From the data below, repeat exactly the lines from the line with "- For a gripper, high" to the line with "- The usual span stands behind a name", both included.

Segment Open

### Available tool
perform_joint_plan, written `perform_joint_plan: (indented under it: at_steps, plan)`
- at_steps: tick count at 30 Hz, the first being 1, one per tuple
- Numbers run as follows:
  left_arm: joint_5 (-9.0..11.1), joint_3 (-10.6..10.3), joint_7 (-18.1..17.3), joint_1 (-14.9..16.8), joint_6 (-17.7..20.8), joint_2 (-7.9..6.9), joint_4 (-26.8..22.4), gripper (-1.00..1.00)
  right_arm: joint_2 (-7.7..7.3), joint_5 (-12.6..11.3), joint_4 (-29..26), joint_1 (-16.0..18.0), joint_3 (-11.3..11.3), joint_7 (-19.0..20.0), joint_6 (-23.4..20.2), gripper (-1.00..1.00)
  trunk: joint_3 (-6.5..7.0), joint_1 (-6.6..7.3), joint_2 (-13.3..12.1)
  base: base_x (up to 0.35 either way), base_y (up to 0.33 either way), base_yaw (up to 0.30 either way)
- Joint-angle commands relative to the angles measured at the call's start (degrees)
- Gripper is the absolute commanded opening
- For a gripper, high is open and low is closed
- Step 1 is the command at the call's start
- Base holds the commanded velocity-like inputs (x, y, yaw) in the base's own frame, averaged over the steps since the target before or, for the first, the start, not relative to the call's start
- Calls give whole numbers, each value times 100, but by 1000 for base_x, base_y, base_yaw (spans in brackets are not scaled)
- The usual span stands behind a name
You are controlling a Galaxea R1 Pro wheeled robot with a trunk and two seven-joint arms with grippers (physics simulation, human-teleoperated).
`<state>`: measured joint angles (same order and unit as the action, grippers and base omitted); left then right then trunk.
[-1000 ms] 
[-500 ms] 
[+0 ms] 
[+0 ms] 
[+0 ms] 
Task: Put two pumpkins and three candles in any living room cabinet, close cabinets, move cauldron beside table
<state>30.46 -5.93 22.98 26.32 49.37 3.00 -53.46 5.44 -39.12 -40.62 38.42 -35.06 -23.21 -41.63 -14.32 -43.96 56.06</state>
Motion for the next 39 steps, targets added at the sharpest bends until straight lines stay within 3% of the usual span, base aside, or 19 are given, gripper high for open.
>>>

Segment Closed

• Answer to the problem:
- For a gripper, high is open and low is closed
- Step 1 is the command at the call's start
- Base holds the commanded velocity-like inputs (x, y, yaw) in the base's own frame, averaged over the steps since the target before or, for the first, the start, not relative to the call's start
- Calls give whole numbers, each value times 100, but by 1000 for base_x, base_y, base_yaw (spans in brackets are not scaled)
- The usual span stands behind a name

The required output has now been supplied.